What we will do next is improve the use of the canvas in these kinds of sessions by applying gamification principles while also reaching out to other product-service-focused companies. For inspiration, we keep on looking for and playing games about sustainability and circularity (and some Dungeons and Dragons).

Please get in touch with us if you know any companies (especially startups) that might benefit from applying these business modeling methods or organizations that could be intermediaries that could use the tool with these companies.


What have we done so far?

1.“Bambo presenting about fashion”


2.“Visiting the 3-d knit machine”


3.“Playing UPPSS game”


4.”Defining our target audience”


5.”Creating a business model canvas as a 3d knit sweater company”


6.”Visiting Fashion for Good Museum”


7.”Simplifying the canvas and separating post-it for each level”


The partner of this project is Research Group: Fashion Research & Technology. This research group is part of the Faculty of Digital Media and Creative Industry (FDMCI) and works closely with Amsterdam Fashion Institute (AMFI). The following two researchers in the group are our partners: Troy Nachtigal, Head of Fashion Tech, and Lorenzo Massini, Design Researcher at Fashion Tech.

Troy has been interested in making fashion with data as a material.
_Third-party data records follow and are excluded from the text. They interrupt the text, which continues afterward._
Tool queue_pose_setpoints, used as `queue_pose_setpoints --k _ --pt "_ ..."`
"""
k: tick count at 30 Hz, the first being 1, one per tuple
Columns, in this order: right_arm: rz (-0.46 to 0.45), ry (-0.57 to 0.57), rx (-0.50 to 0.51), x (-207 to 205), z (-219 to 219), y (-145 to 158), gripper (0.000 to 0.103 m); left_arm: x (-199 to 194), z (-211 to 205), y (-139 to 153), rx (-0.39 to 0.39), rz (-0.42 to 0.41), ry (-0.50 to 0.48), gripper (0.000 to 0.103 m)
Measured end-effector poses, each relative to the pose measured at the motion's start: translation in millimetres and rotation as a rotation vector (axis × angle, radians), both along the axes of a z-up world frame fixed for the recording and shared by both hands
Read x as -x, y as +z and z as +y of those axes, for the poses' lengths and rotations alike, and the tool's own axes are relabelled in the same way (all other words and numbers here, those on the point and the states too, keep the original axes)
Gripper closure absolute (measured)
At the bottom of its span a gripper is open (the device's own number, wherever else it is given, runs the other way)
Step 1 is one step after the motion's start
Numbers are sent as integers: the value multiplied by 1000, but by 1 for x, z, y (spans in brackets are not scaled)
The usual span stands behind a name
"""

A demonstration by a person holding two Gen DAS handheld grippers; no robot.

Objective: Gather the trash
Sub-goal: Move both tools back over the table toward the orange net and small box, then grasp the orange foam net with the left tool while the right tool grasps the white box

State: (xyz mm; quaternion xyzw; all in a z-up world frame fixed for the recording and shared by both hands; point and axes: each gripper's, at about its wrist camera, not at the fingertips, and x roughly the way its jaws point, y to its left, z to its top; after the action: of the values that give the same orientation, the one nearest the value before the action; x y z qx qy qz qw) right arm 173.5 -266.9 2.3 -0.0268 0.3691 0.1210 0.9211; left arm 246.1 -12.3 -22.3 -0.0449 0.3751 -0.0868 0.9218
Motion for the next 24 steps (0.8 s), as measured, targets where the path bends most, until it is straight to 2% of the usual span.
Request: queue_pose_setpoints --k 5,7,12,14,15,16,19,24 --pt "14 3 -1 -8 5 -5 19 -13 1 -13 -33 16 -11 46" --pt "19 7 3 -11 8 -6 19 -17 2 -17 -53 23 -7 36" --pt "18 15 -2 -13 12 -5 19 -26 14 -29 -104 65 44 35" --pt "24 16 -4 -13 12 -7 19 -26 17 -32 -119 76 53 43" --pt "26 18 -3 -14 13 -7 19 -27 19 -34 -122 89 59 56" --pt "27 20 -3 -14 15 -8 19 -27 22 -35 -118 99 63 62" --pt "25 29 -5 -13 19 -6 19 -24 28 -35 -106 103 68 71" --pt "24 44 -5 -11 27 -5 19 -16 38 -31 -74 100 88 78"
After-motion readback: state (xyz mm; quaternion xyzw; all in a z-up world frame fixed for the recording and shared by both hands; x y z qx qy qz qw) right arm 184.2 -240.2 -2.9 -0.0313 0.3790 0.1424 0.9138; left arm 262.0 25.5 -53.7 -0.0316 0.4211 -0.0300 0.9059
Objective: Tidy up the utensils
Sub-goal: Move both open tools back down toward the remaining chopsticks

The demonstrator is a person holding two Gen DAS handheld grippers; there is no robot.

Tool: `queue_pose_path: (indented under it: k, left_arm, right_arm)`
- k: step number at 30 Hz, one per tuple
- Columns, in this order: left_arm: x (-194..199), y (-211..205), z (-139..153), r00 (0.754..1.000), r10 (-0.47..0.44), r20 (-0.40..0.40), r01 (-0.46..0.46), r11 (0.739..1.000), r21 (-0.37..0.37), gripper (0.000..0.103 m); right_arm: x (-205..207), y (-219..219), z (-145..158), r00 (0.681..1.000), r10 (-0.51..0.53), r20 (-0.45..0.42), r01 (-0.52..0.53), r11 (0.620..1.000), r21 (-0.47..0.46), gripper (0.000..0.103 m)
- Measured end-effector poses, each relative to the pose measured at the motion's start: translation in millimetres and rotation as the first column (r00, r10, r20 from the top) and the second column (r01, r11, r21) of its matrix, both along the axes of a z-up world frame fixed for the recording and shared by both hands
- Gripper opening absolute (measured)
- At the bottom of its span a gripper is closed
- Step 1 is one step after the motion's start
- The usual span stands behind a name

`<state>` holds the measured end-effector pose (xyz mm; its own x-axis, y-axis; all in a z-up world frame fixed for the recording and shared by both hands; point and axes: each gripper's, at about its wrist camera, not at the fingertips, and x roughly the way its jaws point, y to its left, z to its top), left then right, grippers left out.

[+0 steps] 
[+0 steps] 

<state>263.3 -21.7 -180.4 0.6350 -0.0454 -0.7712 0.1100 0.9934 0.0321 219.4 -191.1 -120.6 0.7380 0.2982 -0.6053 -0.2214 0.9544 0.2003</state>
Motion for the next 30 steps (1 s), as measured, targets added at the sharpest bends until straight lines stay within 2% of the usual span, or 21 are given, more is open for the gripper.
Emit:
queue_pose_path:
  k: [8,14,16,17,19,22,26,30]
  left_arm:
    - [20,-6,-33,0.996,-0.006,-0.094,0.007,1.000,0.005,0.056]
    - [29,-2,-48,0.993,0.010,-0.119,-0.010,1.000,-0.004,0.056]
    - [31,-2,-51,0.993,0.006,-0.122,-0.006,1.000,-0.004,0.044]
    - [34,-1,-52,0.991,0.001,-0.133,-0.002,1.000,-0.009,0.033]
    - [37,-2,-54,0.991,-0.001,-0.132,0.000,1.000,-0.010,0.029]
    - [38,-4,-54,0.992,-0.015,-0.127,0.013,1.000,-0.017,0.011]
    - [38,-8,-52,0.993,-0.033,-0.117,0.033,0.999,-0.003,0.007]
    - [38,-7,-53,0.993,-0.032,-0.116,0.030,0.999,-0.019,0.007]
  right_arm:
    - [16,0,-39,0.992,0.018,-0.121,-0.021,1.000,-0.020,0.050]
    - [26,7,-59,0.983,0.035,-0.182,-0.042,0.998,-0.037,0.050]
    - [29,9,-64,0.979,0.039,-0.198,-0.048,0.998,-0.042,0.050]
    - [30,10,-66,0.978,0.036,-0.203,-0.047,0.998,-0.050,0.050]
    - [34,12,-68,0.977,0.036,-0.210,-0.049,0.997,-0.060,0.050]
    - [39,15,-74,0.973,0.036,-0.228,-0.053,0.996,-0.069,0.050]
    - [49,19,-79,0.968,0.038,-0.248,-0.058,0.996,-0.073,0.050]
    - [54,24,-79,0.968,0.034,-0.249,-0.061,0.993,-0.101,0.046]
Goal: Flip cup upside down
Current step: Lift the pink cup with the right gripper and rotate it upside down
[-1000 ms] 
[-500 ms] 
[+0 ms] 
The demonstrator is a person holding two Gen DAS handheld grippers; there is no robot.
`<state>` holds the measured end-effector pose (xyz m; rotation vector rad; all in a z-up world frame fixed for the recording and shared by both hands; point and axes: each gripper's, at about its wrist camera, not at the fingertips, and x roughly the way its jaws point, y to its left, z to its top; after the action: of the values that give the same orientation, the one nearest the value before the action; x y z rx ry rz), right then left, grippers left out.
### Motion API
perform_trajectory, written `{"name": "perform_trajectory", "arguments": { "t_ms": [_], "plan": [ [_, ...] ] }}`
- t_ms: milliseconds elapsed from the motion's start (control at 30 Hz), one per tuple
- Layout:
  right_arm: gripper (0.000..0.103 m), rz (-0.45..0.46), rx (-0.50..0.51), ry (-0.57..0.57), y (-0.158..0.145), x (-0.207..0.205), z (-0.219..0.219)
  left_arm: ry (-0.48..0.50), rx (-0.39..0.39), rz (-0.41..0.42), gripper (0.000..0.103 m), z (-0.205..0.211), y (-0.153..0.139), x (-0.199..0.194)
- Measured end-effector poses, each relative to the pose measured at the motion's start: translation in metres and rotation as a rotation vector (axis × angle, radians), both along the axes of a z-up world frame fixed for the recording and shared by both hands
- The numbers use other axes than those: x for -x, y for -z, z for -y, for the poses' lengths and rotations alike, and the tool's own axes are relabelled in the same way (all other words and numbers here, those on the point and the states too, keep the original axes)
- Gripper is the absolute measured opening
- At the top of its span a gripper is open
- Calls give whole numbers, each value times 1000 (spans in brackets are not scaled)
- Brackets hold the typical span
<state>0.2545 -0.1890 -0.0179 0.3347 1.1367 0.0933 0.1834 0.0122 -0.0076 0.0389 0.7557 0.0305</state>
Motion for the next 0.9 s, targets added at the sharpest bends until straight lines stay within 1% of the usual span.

He believes that he can critically create for everyone, no matter what shape, size or color also insists that data is key to the digital transformation of fashion, meaning new craftsmanship is also required. (Troy, Data as a material for fashion: Fashion Research & Technology, 14 Sep 2021). In his previous research, he and his design team created a pair of ultra-personalized high heel shoes for a single user by scanning the user’s feet in multiple positions.